__Exercise requirements__. From the data underneath, reproduce exactly the stretch that begins at the line with "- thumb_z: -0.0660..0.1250" and ends after the line with "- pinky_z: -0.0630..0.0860".

● ● ● ● ● ● ●

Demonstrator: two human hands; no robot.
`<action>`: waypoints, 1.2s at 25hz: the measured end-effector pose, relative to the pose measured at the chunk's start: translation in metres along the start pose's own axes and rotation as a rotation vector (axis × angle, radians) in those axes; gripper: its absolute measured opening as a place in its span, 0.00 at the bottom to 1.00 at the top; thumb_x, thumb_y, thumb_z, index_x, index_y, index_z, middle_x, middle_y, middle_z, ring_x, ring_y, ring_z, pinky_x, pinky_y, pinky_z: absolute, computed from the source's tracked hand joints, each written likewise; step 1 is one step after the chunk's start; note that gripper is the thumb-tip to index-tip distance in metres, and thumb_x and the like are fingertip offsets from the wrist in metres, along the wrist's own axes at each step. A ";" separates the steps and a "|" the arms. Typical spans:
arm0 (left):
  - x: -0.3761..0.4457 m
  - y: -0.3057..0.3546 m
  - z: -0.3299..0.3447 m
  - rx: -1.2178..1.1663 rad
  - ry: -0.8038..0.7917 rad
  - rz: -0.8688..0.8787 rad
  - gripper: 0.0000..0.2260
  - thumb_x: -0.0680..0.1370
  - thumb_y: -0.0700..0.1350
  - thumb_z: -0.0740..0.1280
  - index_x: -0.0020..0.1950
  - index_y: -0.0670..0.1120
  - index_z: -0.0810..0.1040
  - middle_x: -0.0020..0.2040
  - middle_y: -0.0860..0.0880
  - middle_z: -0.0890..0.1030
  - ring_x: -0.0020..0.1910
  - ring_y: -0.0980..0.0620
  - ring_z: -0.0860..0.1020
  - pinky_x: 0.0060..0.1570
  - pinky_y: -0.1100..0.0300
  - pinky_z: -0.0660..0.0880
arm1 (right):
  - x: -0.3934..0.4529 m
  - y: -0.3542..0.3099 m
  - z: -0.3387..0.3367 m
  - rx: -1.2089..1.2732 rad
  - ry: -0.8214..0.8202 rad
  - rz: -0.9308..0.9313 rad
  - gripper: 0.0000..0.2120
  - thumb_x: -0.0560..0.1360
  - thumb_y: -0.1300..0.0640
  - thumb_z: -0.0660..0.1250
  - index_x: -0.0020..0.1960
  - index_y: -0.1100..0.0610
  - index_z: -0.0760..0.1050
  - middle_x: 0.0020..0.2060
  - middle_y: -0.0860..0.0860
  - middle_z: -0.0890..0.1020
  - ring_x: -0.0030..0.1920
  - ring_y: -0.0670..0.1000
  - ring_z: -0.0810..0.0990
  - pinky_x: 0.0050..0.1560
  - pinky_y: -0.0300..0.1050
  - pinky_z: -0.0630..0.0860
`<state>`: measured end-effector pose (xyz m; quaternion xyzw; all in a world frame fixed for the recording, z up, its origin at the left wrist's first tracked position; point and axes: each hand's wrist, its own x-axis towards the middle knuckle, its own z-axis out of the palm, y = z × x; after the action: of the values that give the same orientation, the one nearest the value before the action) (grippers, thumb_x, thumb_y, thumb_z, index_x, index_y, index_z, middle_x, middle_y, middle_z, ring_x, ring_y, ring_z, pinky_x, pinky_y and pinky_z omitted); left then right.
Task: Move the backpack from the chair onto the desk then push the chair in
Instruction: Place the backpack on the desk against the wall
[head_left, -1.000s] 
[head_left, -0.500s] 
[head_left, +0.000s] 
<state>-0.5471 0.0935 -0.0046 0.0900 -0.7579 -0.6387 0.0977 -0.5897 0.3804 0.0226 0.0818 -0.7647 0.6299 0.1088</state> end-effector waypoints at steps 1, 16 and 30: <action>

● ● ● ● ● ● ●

__Task solution__.
  - thumb_z: -0.0660..0.1250
  - index_x: -0.0020..0.1960
  - index_y: -0.1100..0.0610
  - index_z: -0.0760..0.1050
  - middle_x: 0.0020..0.2060
  - middle_y: -0.0860..0.0860
  - middle_z: -0.0890..0.1020
  - ring_x: -0.0030..0.1920
  - ring_y: -0.0670..0.1000
  - ring_z: -0.0810..0.0990
  - pinky_x: 0.0050..0.1560
  - pinky_y: -0.0300..0.1050
  - pinky_z: -0.0630..0.0860

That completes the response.